Description of the task:
Please transcribe the listing below with every word intact.

Data for review:
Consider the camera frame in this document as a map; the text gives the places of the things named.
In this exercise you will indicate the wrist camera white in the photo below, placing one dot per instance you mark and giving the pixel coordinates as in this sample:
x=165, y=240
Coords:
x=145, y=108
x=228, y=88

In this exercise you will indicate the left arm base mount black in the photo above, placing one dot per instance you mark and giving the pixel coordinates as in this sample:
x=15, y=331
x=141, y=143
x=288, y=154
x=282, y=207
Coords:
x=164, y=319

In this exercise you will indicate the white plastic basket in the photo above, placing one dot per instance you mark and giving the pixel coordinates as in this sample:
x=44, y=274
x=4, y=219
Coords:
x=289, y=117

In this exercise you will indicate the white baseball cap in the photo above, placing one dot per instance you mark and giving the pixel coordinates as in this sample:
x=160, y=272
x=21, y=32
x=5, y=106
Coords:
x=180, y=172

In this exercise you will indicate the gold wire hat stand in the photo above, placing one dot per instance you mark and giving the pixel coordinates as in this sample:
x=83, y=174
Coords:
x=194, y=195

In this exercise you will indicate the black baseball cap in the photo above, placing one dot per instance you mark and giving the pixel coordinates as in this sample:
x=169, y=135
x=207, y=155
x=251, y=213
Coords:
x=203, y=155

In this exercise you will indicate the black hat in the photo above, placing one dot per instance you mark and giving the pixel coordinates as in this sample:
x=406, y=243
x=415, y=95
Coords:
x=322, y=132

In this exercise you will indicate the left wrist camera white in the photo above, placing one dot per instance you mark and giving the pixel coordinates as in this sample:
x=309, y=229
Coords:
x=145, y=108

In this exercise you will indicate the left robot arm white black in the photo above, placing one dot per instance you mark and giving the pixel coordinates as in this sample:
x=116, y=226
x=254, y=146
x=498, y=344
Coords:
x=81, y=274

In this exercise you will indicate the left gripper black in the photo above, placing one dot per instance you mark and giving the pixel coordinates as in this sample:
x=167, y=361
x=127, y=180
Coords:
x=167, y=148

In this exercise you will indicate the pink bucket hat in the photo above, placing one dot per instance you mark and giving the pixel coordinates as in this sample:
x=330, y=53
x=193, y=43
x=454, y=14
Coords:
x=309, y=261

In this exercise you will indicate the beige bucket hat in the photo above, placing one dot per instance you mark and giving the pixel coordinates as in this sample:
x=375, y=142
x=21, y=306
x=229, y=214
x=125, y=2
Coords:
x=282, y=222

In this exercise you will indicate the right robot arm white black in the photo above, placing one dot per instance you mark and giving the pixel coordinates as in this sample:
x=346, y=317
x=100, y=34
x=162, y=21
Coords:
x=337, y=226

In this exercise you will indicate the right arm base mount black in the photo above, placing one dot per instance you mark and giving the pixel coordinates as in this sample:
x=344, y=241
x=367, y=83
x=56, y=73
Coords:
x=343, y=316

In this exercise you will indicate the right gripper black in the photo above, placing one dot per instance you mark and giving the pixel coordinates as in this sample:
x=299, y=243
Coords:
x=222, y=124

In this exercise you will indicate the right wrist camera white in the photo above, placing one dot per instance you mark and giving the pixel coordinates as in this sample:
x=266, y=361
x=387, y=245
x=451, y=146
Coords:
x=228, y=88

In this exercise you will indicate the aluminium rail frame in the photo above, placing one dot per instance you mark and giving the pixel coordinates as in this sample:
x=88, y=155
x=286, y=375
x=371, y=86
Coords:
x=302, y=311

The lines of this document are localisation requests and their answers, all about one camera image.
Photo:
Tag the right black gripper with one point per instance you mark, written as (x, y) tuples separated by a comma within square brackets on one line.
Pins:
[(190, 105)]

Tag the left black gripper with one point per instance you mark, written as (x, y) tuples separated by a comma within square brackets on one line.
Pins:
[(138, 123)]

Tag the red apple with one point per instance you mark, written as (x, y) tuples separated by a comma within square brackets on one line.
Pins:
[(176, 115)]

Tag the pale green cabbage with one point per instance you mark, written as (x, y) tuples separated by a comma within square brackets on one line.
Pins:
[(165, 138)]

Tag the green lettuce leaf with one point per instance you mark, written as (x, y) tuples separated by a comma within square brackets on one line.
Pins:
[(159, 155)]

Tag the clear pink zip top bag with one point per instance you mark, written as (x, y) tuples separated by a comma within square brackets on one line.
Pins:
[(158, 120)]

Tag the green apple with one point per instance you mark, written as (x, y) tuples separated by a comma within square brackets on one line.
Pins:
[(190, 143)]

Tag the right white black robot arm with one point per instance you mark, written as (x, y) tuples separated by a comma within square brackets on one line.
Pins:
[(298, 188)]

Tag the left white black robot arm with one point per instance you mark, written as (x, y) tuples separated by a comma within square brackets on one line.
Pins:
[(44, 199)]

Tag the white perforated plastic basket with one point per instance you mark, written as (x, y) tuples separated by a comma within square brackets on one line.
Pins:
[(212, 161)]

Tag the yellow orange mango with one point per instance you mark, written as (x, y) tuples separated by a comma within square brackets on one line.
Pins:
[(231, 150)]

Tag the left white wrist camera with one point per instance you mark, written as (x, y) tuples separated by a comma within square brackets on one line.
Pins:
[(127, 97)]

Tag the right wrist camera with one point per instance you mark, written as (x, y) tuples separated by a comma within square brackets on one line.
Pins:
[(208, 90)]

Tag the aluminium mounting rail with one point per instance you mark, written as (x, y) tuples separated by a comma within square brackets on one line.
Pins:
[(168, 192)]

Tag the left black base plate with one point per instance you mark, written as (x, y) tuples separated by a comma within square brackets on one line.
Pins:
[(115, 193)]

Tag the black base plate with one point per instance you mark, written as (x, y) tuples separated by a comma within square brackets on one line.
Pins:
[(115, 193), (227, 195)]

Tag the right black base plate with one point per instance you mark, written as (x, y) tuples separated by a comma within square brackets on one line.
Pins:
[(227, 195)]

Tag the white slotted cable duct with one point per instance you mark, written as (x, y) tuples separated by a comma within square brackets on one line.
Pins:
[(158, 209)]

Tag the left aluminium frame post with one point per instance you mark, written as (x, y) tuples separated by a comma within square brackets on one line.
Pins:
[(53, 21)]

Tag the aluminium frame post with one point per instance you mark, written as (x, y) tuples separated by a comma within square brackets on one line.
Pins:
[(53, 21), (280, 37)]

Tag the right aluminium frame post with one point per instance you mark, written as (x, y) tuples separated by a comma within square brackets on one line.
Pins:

Solution to this problem:
Consider the camera frame in this document as a map; the text gives the places of the things named.
In this exercise you will indicate the wrist camera white in the photo below, placing one dot per instance you mark and giving the pixel coordinates as in this sample:
x=165, y=240
Coords:
x=145, y=108
x=228, y=88

In this exercise you will indicate the left arm base mount black in the photo above, placing one dot per instance you mark and giving the pixel coordinates as in this sample:
x=15, y=331
x=141, y=143
x=288, y=154
x=282, y=207
Coords:
x=164, y=319

In this exercise you will indicate the white plastic basket in the photo above, placing one dot per instance you mark and giving the pixel coordinates as in this sample:
x=44, y=274
x=4, y=219
Coords:
x=289, y=117

In this exercise you will indicate the white baseball cap in the photo above, placing one dot per instance you mark and giving the pixel coordinates as in this sample:
x=160, y=272
x=21, y=32
x=5, y=106
Coords:
x=180, y=172

In this exercise you will indicate the gold wire hat stand in the photo above, placing one dot per instance you mark and giving the pixel coordinates as in this sample:
x=83, y=174
Coords:
x=194, y=195

In this exercise you will indicate the black baseball cap in the photo above, placing one dot per instance you mark and giving the pixel coordinates as in this sample:
x=169, y=135
x=207, y=155
x=251, y=213
Coords:
x=203, y=155

In this exercise you will indicate the black hat in the photo above, placing one dot per instance you mark and giving the pixel coordinates as in this sample:
x=406, y=243
x=415, y=95
Coords:
x=322, y=132

In this exercise you will indicate the left wrist camera white in the photo above, placing one dot per instance you mark and giving the pixel coordinates as in this sample:
x=309, y=229
Coords:
x=145, y=108

In this exercise you will indicate the left robot arm white black in the photo above, placing one dot per instance you mark and giving the pixel coordinates as in this sample:
x=116, y=226
x=254, y=146
x=498, y=344
Coords:
x=81, y=274

In this exercise you will indicate the left gripper black in the photo above, placing one dot per instance you mark and giving the pixel coordinates as in this sample:
x=167, y=361
x=127, y=180
Coords:
x=167, y=148

In this exercise you will indicate the pink bucket hat in the photo above, placing one dot per instance you mark and giving the pixel coordinates as in this sample:
x=330, y=53
x=193, y=43
x=454, y=14
Coords:
x=309, y=261

In this exercise you will indicate the beige bucket hat in the photo above, placing one dot per instance you mark and giving the pixel coordinates as in this sample:
x=375, y=142
x=21, y=306
x=229, y=214
x=125, y=2
Coords:
x=282, y=222

In this exercise you will indicate the right robot arm white black in the photo above, placing one dot per instance you mark and giving the pixel coordinates as in this sample:
x=346, y=317
x=100, y=34
x=162, y=21
Coords:
x=337, y=226

In this exercise you will indicate the right arm base mount black in the photo above, placing one dot per instance you mark and giving the pixel coordinates as in this sample:
x=344, y=241
x=367, y=83
x=56, y=73
Coords:
x=343, y=316

In this exercise you will indicate the right gripper black in the photo above, placing one dot per instance you mark and giving the pixel coordinates as in this sample:
x=299, y=243
Coords:
x=222, y=124

In this exercise you will indicate the right wrist camera white in the photo above, placing one dot per instance you mark and giving the pixel coordinates as in this sample:
x=266, y=361
x=387, y=245
x=451, y=146
Coords:
x=228, y=88

In this exercise you will indicate the aluminium rail frame in the photo above, placing one dot per instance you mark and giving the pixel coordinates as in this sample:
x=88, y=155
x=286, y=375
x=371, y=86
Coords:
x=302, y=311

The lines of this document are localisation requests and their answers, all about one camera image.
Photo:
Tag the right black gripper with one point per instance you mark, written as (x, y) tuples separated by a comma within square brackets on one line.
Pins:
[(190, 105)]

Tag the left black gripper with one point per instance you mark, written as (x, y) tuples separated by a comma within square brackets on one line.
Pins:
[(138, 123)]

Tag the red apple with one point per instance you mark, written as (x, y) tuples separated by a comma within square brackets on one line.
Pins:
[(176, 115)]

Tag the pale green cabbage with one point per instance you mark, written as (x, y) tuples separated by a comma within square brackets on one line.
Pins:
[(165, 138)]

Tag the green lettuce leaf with one point per instance you mark, written as (x, y) tuples separated by a comma within square brackets on one line.
Pins:
[(159, 155)]

Tag the clear pink zip top bag with one point per instance you mark, written as (x, y) tuples separated by a comma within square brackets on one line.
Pins:
[(158, 120)]

Tag the green apple with one point per instance you mark, written as (x, y) tuples separated by a comma within square brackets on one line.
Pins:
[(190, 143)]

Tag the right white black robot arm with one point per instance you mark, written as (x, y) tuples separated by a comma within square brackets on one line.
Pins:
[(298, 188)]

Tag the left white black robot arm with one point per instance you mark, written as (x, y) tuples separated by a comma within square brackets on one line.
Pins:
[(44, 199)]

Tag the white perforated plastic basket with one point per instance you mark, written as (x, y) tuples separated by a comma within square brackets on one line.
Pins:
[(212, 161)]

Tag the yellow orange mango with one point per instance you mark, written as (x, y) tuples separated by a comma within square brackets on one line.
Pins:
[(231, 150)]

Tag the left white wrist camera with one point per instance you mark, written as (x, y) tuples separated by a comma within square brackets on one line.
Pins:
[(127, 97)]

Tag the right wrist camera with one point per instance you mark, written as (x, y) tuples separated by a comma within square brackets on one line.
Pins:
[(208, 90)]

Tag the aluminium mounting rail with one point per instance you mark, written as (x, y) tuples separated by a comma within square brackets on one line.
Pins:
[(168, 192)]

Tag the left black base plate with one point per instance you mark, written as (x, y) tuples separated by a comma within square brackets on one line.
Pins:
[(115, 193)]

Tag the black base plate with one point per instance you mark, written as (x, y) tuples separated by a comma within square brackets on one line.
Pins:
[(115, 193), (227, 195)]

Tag the right black base plate with one point per instance you mark, written as (x, y) tuples separated by a comma within square brackets on one line.
Pins:
[(227, 195)]

Tag the white slotted cable duct with one point per instance you mark, written as (x, y) tuples separated by a comma within square brackets on one line.
Pins:
[(158, 209)]

Tag the left aluminium frame post with one point per instance you mark, written as (x, y) tuples separated by a comma within square brackets on one line.
Pins:
[(53, 21)]

Tag the aluminium frame post with one point per instance you mark, written as (x, y) tuples separated by a comma within square brackets on one line.
Pins:
[(53, 21), (280, 37)]

Tag the right aluminium frame post with one point per instance you mark, written as (x, y) tuples separated by a comma within square brackets on one line.
Pins:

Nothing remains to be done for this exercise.